PyTorch、ONNX到TensorRT

0.前沿

     课程 >
    核心：特殊层ONNX插件的编写方法
    实现自己所想所需要的任意操作、算子，而不会遇到棘手的事情。

1.初探

• torch.onnx 模块可以将模型导出成 ONNX IR 形式.被导出的模型可以通过 ONNX 库被重新导入, 然后转化为可以在其它的深度学习框架上运行的模型.
• 官方文档・

•             dummy_input = torch.randn(10, 3, 224, 224, device='cuda')
              model = torchvision.models.alexnet(pretrained=True).cuda()
  
              # within the model's graph. Setting these does not change the semantics
              # of the graph; it is only for readability.
              input_names = [ "actual_input_1" ] + [ "learned_%d" % i for i in range(16) ]
  
              output_names = [ "output1" ]
  
              torch.onnx.export(model, dummy_input, "alexnet.onnx", verbose=True, input_names=input_names, output_names=output_names)
          

              # These are the inputs and parameters to the network, which have taken on
  # the names we specified earlier.
  graph(%actual_input_1 : Float(10, 3, 224, 224)
        %learned_0 : Float(64, 3, 11, 11)
        %learned_1 : Float(64)
        %learned_2 : Float(192, 64, 5, 5)
        %learned_3 : Float(192)
        # ---- omitted for brevity ----
        %learned_14 : Float(1000, 4096)
        %learned_15 : Float(1000)
  
      {
        # Every statement consists of some output tensors (and their types),
        # the operator to be run (with its attributes, e.g., kernels, strides,
        # etc.), its input tensors (%actual_input_1, %learned_0, %learned_1)
        %17 : Float(10, 64, 55, 55) = onnx::Conv[dilations=[1, 1], group=1, kernel_shape=[11, 11], pads=[2, 2, 2, 2], strides=[4, 4]](%actual_input_1, %learned_0, %learned_1), scope: AlexNet/Sequential[features]/Conv2d[0]
        %18 : Float(10, 64, 55, 55) = onnx::Relu(%17), scope: AlexNet/Sequential[features]/ReLU[1] # 就是第一层的输出张量，尺寸BCHW为(10, 64, 55, 55)
        %19 : Float(10, 64, 27, 27) = onnx::MaxPool[kernel_shape=[3, 3], pads=[0, 0, 0, 0], strides=[2, 2]](%18), scope: AlexNet/Sequential[features]/MaxPool2d[2]
        # ---- omitted for brevity ----
        %29 : Float(10, 256, 6, 6) = onnx::MaxPool[kernel_shape=[3, 3], pads=[0, 0, 0, 0], strides=[2, 2]](%28), scope: AlexNet/Sequential[features]/MaxPool2d[12]
        # Dynamic means that the shape is not known.
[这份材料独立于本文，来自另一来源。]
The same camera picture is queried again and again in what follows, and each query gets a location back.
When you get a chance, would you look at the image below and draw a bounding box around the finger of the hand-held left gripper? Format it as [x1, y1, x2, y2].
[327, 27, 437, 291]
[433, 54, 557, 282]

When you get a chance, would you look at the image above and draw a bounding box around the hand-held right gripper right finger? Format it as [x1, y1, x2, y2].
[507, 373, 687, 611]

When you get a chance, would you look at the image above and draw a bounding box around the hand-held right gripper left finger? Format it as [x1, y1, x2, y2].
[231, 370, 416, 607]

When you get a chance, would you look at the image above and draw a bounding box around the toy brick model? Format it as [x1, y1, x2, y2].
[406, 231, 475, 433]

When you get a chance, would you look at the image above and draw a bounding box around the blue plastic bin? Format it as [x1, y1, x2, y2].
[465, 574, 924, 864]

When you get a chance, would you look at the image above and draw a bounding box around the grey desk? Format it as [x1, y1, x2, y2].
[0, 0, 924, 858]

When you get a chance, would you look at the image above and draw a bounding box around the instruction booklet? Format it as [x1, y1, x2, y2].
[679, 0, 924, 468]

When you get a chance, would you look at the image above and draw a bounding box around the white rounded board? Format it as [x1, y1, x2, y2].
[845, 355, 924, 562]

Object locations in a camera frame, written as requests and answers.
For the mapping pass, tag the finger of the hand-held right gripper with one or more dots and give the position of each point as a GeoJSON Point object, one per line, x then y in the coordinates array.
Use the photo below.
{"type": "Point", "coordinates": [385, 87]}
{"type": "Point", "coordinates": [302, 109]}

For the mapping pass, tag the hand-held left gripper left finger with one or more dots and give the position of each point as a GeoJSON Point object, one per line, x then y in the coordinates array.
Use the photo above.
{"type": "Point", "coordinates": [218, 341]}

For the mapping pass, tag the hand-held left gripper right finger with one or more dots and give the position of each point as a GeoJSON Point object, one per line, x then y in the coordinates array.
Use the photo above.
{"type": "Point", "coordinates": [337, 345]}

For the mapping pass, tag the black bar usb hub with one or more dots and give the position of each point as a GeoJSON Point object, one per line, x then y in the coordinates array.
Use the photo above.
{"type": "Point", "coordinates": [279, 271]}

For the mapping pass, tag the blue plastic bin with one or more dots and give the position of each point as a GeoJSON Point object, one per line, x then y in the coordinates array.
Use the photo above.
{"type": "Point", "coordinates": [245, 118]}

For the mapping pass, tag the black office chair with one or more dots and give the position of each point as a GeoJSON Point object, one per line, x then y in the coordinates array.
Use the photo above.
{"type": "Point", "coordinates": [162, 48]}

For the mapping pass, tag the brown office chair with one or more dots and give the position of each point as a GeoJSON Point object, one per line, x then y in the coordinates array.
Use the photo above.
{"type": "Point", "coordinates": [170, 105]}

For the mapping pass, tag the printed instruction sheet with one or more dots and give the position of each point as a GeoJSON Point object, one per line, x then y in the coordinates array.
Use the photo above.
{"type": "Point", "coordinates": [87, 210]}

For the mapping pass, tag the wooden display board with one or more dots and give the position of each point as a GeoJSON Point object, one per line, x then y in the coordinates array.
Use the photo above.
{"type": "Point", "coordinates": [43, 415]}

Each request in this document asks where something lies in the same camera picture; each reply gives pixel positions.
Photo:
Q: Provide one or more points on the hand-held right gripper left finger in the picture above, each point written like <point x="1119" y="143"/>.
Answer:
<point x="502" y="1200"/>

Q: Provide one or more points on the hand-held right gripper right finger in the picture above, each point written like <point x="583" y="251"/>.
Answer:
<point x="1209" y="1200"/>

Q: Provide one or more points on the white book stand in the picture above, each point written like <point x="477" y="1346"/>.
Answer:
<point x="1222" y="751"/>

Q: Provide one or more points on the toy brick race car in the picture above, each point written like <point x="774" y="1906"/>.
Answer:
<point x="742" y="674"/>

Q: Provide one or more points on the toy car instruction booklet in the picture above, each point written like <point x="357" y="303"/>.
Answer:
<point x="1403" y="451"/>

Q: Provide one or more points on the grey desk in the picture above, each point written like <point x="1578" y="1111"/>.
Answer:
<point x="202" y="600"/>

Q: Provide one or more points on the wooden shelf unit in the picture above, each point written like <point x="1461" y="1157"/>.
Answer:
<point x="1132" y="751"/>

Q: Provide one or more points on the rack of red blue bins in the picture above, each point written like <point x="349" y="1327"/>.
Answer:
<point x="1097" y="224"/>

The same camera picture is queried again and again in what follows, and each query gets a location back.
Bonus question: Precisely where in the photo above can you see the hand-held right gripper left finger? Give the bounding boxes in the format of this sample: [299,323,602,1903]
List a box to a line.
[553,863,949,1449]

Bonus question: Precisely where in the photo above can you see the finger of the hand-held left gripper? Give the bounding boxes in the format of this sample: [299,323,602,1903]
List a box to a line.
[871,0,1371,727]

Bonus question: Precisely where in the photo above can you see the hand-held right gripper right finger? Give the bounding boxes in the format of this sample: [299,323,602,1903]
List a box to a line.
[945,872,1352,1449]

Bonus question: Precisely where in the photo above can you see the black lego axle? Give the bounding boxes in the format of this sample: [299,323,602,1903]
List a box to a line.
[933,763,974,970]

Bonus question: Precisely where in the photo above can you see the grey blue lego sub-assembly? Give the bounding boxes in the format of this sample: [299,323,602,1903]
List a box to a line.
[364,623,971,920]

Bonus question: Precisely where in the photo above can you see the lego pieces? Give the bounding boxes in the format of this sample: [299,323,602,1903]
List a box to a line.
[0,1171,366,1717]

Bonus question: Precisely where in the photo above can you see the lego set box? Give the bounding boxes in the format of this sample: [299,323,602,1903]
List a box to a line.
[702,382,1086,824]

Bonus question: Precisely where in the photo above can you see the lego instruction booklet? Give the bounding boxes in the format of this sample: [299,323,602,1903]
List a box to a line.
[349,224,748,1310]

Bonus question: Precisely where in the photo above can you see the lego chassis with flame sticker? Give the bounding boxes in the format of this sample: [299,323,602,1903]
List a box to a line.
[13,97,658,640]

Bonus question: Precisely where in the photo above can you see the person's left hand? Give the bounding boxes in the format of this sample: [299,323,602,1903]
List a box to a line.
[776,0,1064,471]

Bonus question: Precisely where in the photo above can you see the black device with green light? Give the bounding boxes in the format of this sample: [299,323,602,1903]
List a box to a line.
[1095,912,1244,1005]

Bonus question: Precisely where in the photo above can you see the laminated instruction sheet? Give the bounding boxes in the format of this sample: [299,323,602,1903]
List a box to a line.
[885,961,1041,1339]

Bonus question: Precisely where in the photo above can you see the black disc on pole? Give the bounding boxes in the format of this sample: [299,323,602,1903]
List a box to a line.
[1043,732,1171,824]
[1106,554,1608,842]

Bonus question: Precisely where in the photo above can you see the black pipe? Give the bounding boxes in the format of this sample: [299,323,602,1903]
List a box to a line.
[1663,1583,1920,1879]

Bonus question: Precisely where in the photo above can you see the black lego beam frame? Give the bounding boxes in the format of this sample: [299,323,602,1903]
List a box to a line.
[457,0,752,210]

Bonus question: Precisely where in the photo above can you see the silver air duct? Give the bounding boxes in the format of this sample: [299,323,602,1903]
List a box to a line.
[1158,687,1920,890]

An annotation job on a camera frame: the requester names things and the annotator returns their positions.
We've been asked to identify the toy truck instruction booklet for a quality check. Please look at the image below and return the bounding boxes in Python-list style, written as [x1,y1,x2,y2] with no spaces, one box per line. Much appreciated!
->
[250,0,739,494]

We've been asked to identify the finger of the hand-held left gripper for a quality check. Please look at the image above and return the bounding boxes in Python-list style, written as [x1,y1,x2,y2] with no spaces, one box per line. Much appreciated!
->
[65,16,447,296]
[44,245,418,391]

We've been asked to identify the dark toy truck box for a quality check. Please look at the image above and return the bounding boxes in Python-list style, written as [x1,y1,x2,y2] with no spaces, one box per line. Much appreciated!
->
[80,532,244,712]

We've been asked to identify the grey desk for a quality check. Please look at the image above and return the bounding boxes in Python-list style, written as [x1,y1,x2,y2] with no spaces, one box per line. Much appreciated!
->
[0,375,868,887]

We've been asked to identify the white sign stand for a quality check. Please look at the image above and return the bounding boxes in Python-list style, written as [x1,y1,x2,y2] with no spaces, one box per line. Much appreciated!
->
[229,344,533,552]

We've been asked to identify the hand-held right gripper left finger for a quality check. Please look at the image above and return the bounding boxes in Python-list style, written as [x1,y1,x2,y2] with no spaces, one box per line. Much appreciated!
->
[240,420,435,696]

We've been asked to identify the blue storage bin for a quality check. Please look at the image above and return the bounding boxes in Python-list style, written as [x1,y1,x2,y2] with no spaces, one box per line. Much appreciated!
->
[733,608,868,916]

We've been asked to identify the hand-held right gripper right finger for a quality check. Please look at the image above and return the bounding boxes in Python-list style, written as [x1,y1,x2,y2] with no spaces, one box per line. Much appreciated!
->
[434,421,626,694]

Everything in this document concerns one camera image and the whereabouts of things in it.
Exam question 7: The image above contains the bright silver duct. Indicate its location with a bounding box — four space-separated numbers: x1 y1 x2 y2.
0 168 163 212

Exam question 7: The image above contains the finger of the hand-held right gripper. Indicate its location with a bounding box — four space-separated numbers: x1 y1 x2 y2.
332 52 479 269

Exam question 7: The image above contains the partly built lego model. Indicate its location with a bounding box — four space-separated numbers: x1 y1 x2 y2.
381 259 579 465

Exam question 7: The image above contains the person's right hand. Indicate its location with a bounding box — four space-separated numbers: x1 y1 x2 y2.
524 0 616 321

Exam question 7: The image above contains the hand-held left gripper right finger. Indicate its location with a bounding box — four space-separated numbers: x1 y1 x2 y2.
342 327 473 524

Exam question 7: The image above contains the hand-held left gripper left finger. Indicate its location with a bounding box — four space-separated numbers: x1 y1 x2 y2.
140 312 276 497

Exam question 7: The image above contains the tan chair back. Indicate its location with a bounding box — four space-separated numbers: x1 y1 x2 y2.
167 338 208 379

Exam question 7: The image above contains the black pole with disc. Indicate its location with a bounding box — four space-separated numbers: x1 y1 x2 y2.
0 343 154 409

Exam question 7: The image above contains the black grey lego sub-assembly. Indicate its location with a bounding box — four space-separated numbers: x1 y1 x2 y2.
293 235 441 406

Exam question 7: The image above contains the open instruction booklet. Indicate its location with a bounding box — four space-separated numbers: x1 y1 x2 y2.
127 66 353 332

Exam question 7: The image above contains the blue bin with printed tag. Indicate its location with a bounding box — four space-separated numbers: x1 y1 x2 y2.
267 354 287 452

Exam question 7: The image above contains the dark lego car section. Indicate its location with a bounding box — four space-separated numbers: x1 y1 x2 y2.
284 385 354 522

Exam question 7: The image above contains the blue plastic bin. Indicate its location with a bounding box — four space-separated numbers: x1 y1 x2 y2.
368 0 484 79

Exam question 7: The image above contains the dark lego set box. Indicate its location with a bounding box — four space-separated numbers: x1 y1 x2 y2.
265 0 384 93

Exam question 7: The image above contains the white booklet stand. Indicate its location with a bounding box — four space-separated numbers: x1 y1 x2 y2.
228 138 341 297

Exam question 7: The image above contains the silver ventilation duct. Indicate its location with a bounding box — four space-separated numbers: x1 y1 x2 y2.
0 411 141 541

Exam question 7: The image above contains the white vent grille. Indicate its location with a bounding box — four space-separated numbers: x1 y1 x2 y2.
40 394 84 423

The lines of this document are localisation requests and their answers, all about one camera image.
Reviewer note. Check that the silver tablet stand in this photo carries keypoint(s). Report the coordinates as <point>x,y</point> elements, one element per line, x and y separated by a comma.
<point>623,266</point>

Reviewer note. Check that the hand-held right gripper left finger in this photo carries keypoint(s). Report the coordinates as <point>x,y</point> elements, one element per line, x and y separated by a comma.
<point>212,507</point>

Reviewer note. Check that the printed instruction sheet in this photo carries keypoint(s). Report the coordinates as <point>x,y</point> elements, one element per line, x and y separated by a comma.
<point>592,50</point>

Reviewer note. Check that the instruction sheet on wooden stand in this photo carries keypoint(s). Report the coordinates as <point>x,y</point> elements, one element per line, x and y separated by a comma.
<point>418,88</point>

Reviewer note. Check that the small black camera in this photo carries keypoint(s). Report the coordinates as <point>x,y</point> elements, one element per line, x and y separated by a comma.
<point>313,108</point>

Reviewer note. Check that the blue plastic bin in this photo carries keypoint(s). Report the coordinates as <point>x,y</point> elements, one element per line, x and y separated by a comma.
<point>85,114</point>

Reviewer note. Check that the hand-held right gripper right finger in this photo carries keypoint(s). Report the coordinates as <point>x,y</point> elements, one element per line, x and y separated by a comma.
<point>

This may be because of a
        # limitation of our implementation (which we would like to fix in a
        # future release) or shapes which are truly dynamic.
        %30 : Dynamic = onnx::Shape(%29), scope: AlexNet
        %31 : Dynamic = onnx::Slice[axes=[0], ends=[1], starts=[0]](%30), scope: AlexNet
        %32 : Long() = onnx::Squeeze[axes=[0]](%31), scope: AlexNet
        %33 : Long() = onnx::Constant[value={9216}](), scope: AlexNet
        # ---- omitted for brevity ----
        %output1 : Float(10, 1000) = onnx::Gemm[alpha=1, beta=1, broadcast=1, transB=1](%45, %learned_14, %learned_15), scope: AlexNet/Sequential[classifier]/Linear[6]
        return (%output1);
      }
          

• 局限

        1. 基于轨迹
        ONNX 导出器是一个基于轨迹的导出器,这意味着它执行时需要运行一次模型,然后导出实际参与运算的运算符.
        这也意味着, 如果你的模型是动态的,例如,改变一些依赖于输入数据的操作,这时的导出结果是不准确的.
        同样,一 个轨迹可能只对一个具体的输入尺寸有效 (这是为什么我们在轨迹中需要有明确的输入的原因之一.) 我们建议检查 模型的轨迹,确保被追踪的运算符是合理的.
        2. 训推不一致
        Pytorch 和 Caffe2 中的一些运算符经常有着数值上的差异.根据模型的结构,这些差异可能是微小的,但它们会在 表现上产生很大的差别 (尤其是对于未训练的模型.)
        之后,为了帮助你在准确度要求很高的情况中,能够轻松地避免这 些差异带来的影响,我们计划让 Caffe2 能够直接调用 Torch 的运算符.